▸ **Your assignment**
Your output should be the lines of the entries below, exactly, from the first one through the line that holds "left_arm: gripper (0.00".

____________________

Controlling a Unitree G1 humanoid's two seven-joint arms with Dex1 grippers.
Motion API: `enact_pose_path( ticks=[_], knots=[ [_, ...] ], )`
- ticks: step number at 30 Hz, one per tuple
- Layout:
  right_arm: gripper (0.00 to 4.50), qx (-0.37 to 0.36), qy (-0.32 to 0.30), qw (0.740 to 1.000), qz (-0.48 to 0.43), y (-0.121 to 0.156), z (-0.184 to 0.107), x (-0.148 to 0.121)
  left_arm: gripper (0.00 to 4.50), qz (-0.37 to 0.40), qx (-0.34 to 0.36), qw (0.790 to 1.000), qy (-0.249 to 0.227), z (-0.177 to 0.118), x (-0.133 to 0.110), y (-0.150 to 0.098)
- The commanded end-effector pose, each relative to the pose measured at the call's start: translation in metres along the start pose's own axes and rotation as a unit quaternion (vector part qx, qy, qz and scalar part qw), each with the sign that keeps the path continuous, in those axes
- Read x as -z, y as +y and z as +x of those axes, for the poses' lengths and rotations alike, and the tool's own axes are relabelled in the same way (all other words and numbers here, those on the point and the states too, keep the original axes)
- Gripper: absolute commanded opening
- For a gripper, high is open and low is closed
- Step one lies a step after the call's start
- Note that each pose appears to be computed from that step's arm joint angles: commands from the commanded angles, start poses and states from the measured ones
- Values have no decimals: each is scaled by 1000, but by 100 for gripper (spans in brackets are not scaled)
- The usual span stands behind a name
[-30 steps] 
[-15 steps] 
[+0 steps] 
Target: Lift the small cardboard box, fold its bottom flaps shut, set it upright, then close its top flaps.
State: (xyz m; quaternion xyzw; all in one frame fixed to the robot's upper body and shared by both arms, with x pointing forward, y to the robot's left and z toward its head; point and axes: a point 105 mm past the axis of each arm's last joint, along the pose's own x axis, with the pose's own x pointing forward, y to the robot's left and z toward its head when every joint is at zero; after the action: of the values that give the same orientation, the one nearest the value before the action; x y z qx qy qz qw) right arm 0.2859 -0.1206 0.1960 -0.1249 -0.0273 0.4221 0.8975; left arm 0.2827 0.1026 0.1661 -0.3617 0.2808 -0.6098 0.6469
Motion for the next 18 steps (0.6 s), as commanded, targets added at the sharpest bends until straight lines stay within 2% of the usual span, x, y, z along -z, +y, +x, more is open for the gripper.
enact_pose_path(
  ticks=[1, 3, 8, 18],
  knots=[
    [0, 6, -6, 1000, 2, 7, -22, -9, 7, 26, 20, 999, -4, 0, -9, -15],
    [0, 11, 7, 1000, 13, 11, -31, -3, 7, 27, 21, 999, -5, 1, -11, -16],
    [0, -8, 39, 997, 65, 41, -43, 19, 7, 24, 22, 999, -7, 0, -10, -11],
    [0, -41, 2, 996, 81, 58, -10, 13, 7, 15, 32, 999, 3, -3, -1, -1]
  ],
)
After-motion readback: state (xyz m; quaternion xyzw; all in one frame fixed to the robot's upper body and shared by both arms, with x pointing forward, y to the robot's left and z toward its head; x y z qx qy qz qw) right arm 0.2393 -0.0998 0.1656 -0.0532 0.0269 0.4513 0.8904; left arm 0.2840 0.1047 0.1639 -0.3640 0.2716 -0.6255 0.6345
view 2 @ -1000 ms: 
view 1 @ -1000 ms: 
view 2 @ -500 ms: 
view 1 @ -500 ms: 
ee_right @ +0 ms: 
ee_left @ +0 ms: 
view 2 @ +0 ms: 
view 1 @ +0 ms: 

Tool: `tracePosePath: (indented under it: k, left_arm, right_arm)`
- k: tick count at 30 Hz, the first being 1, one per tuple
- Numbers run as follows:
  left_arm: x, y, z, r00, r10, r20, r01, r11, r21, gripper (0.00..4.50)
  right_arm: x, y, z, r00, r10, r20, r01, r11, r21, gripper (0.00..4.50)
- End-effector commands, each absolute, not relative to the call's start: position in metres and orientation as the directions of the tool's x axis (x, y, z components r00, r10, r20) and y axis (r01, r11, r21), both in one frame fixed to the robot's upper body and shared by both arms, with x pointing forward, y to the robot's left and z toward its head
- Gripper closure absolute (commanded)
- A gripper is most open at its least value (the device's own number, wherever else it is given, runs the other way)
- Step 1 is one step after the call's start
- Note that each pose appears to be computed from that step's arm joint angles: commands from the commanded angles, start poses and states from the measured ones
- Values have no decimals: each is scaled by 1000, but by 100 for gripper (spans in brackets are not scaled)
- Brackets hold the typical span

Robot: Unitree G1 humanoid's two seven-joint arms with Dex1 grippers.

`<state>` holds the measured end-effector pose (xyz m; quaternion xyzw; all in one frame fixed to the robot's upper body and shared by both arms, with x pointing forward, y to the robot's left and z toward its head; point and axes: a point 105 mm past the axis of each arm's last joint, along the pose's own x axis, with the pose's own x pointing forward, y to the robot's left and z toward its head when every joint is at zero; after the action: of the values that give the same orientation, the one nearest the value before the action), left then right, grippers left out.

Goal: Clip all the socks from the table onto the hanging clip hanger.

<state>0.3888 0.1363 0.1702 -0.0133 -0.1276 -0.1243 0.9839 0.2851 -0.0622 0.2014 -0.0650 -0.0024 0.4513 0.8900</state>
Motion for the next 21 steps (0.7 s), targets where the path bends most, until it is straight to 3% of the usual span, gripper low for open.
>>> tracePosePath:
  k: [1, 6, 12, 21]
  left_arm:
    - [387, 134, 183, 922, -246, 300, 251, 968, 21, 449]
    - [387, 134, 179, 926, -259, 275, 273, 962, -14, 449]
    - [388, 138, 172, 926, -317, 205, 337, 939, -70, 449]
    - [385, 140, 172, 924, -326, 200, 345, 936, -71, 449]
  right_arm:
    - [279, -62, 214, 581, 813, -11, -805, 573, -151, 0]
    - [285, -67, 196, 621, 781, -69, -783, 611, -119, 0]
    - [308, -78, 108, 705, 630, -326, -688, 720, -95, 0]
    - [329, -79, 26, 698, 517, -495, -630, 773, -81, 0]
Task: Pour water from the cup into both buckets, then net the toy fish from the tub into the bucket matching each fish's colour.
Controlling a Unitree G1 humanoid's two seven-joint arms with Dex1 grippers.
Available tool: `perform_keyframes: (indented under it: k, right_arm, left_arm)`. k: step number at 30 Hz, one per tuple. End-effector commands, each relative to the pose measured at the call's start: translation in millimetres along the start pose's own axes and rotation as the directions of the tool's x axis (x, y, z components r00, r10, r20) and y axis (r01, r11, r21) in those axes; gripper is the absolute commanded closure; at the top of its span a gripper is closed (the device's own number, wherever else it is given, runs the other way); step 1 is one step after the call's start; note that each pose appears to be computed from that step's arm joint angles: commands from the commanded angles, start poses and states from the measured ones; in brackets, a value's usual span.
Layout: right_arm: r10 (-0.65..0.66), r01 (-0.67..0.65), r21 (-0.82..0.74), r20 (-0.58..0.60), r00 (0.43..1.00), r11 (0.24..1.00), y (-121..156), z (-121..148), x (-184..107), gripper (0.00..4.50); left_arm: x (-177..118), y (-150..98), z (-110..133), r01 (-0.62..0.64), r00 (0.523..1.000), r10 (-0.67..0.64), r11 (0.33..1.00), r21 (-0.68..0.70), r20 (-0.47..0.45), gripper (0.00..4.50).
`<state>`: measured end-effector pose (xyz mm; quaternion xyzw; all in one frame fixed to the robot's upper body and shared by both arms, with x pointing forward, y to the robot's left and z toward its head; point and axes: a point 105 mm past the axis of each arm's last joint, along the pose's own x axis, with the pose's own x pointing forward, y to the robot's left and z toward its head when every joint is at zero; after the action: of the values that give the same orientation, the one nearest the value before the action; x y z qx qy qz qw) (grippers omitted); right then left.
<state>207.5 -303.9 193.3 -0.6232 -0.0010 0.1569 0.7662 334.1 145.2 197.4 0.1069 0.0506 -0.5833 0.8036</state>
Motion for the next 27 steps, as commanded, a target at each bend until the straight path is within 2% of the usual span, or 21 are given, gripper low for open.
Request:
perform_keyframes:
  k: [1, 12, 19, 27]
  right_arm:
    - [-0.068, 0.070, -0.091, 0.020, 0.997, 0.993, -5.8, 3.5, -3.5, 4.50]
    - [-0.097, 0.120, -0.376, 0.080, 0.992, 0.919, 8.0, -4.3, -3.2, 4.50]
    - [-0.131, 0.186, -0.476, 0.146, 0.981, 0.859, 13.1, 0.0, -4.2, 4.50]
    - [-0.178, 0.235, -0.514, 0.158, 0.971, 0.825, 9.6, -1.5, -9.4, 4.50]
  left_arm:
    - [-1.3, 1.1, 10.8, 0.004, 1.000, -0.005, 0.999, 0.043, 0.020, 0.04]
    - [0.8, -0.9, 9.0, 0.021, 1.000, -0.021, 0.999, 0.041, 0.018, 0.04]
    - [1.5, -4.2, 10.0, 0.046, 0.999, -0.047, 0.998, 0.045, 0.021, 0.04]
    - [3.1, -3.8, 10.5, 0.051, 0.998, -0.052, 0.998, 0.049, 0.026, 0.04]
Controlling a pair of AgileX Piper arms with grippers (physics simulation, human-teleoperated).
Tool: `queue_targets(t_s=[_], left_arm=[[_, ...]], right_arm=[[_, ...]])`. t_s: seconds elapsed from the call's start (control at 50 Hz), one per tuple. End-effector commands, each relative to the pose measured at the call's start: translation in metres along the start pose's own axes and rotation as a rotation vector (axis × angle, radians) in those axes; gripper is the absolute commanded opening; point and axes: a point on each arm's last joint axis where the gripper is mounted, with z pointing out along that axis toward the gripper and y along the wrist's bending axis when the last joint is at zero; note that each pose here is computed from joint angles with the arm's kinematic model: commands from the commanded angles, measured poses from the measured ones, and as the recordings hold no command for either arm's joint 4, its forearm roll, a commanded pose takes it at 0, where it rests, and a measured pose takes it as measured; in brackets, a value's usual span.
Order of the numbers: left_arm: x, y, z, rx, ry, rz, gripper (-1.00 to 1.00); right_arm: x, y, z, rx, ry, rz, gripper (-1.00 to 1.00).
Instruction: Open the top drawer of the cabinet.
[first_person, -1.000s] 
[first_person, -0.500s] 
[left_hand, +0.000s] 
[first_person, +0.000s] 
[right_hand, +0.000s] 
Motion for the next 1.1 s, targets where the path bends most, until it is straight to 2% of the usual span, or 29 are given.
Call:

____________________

▸ **Exercise response**
Controlling a Unitree G1 humanoid's two seven-joint arms with Dex1 grippers.
Motion API: `enact_pose_path( ticks=[_], knots=[ [_, ...] ], )`
- ticks: step number at 30 Hz, one per tuple
- Layout:
  right_arm: gripper (0.00 to 4.50), qx (-0.37 to 0.36), qy (-0.32 to 0.30), qw (0.740 to 1.000), qz (-0.48 to 0.43), y (-0.121 to 0.156), z (-0.184 to 0.107), x (-0.148 to 0.121)
  left_arm: gripper (0.00 to 4.50), qz (-0.37 to 0.40), qx (-0.34 to 0.36), qw (0.790 to 1.000), qy (-0.249 to 0.227), z (-0.177 to 0.118), x (-0.133 to 0.110), y (-0.150 to 0.098)

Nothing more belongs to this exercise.